Lu Danny, Weljie Aalim, de Leon Alexander R, McConnell Yarrow, Bathe Oliver F, Kopciuk Karen
Sick Kids Research Institute, 555 University Avenue, Toronto, ON, M5G 1X8, Canada.
Department of Systems Pharmacology and Translational Therapeutics, Perelman School of Medicine, University of Pennsylvania, 10-113 Translational Research Center, 3400 Civic Center Blvd, Bldg 421, Philadelphia, PA, 19104, USA.
BMC Res Notes. 2017 Apr 4;10(1):143. doi: 10.1186/s13104-017-2461-8.
Variable selection is frequently carried out during the analysis of many types of high-dimensional data, including those in metabolomics. This study compared the predictive performance of four variable selection methods using stability-based selection, a new secondary selection method that is implemented in the R package BioMark. Two of these methods were evaluated using the more well-known false discovery rate (FDR) as well.
Simulation studies varied factors relevant to biological data studies, with results based on the median values of 200 partial area under the receiver operating characteristic curve. There was no single top performing method across all factor settings, but the student t test based on stability selection or with FDR adjustment and the variable importance in projection (VIP) scores from partial least squares regression models obtained using a stability-based approach tended to perform well in most settings. Similar results were found with a real spiked-in metabolomics dataset. Group sample size, group effect size, number of significant variables and correlation structure were the most important factors whereas the percentage of significant variables was the least important.
Researchers can improve prediction scores for their study data by choosing VIP scores based on stability variable selection over the other approaches when the number of variables is small to modest and by increasing the number of samples even moderately. When the number of variables is high and there is block correlation amongst the significant variables (i.e., true biomarkers), the FDR-adjusted student t test performed best.

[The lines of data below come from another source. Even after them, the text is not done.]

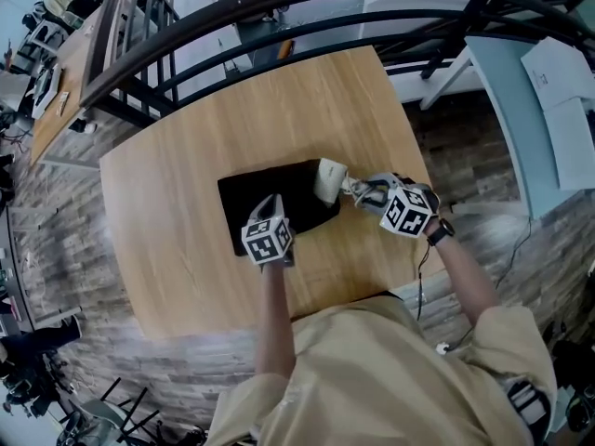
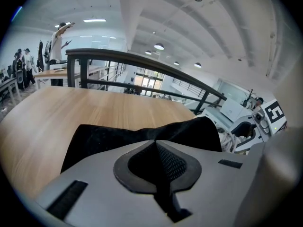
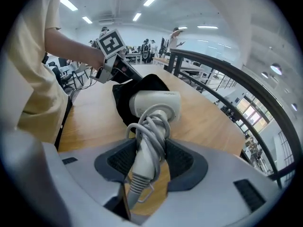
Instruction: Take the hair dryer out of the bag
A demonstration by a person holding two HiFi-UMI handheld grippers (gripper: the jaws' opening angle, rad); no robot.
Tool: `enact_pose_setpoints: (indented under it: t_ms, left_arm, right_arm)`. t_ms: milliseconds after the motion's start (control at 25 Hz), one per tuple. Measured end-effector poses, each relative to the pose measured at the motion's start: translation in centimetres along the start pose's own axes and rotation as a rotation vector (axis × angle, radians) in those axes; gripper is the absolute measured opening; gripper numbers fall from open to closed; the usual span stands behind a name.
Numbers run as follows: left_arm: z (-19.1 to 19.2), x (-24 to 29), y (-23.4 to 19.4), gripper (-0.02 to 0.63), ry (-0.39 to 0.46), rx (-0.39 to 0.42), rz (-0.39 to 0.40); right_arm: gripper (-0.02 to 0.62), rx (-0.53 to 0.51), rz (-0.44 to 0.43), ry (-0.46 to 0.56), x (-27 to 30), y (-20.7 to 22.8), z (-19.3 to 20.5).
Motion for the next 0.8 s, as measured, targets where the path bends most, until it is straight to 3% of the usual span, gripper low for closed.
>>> enact_pose_setpoints:
  t_ms: [240, 520, 800]
  left_arm:
    - [0.0, 0.6, 0.8, 0.017, -0.010, 0.000, 0.011]
    - [0.4, 1.3, 1.2, 0.017, -0.027, -0.002, 0.022]
    - [0.9, 2.0, 1.7, 0.017, -0.039, 0.006, 0.026]
  right_arm:
    - [0.193, 0.226, 0.097, 0.076, -3.0, 0.1, 3.7]
    - [0.193, 0.513, 0.351, 0.177, -1.9, 0.3, 5.8]
    - [0.193, 0.681, 0.445, 0.246, 1.2, 1.2, 6.6]
Point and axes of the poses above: the fingertips, and each gripper's own axes: x forward along the fingers, y to its right, z out of its underside, the point moved 6 cm from there along -x, backward along the fingers, and after that the axes turned 9 degrees about -z, right-handed, at the moved point
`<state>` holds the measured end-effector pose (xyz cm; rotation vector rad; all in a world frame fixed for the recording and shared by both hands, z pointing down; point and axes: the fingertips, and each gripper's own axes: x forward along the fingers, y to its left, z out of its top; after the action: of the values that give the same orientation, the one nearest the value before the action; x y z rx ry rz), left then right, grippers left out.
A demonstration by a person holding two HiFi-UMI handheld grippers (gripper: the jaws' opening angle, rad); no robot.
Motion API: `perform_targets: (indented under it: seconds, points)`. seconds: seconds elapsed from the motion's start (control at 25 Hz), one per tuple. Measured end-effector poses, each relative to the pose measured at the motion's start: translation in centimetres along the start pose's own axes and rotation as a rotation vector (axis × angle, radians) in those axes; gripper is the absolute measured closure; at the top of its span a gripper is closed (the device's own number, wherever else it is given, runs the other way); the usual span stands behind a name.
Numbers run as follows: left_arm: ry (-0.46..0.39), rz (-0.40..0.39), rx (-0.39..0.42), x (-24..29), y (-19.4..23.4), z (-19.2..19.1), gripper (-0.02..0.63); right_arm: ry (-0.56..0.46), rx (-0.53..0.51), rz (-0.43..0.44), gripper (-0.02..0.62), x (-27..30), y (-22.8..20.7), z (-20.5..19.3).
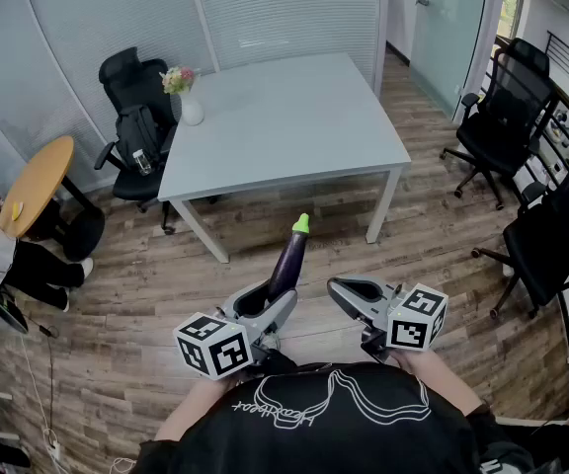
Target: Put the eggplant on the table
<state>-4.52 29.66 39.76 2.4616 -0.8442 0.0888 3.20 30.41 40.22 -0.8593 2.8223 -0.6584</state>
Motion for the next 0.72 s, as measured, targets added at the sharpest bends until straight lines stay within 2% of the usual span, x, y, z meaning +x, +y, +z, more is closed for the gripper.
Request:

The R package BioMark is an easy-to-use open-source program for variable selection that had excellent performance characteristics for the purposes of this study.
在包括代谢组学数据在内的多种高维数据分析过程中,变量选择经常会被执行。本研究使用基于稳定性的选择方法比较了四种变量选择方法的预测性能,基于稳定性的选择是一种在R包BioMark中实现的新的二次选择方法。其中两种方法还使用了更为知名的错误发现率(FDR)进行评估。
模拟研究改变了与生物数据研究相关的因素,结果基于200个受试者工作特征曲线下部分面积的中位数。在所有因素设置中没有单一的最佳方法,但基于稳定性选择或经FDR调整的学生t检验以及使用基于稳定性的方法获得的偏最小二乘回归模型中的投影变量重要性(VIP)得分在大多数设置下往往表现良好。在一个真实的加标代谢组学数据集中也发现了类似的结果。组样本量、组效应量、显著变量数量和相关结构是最重要的因素,而显著变量的百分比是最不重要的因素。
当变量数量较少到适中时,研究人员通过基于稳定性变量选择选择VIP得分而不是其他方法,并适度增加样本数量,可以提高其研究数据的预测得分。当变量数量较多且显著变量之间存在组块相关性(即真正的生物标志物)时,经FDR调整的学生t检验表现最佳。R包BioMark是一个易于使用的开源变量选择程序,为本研究目的具有出色的性能特征。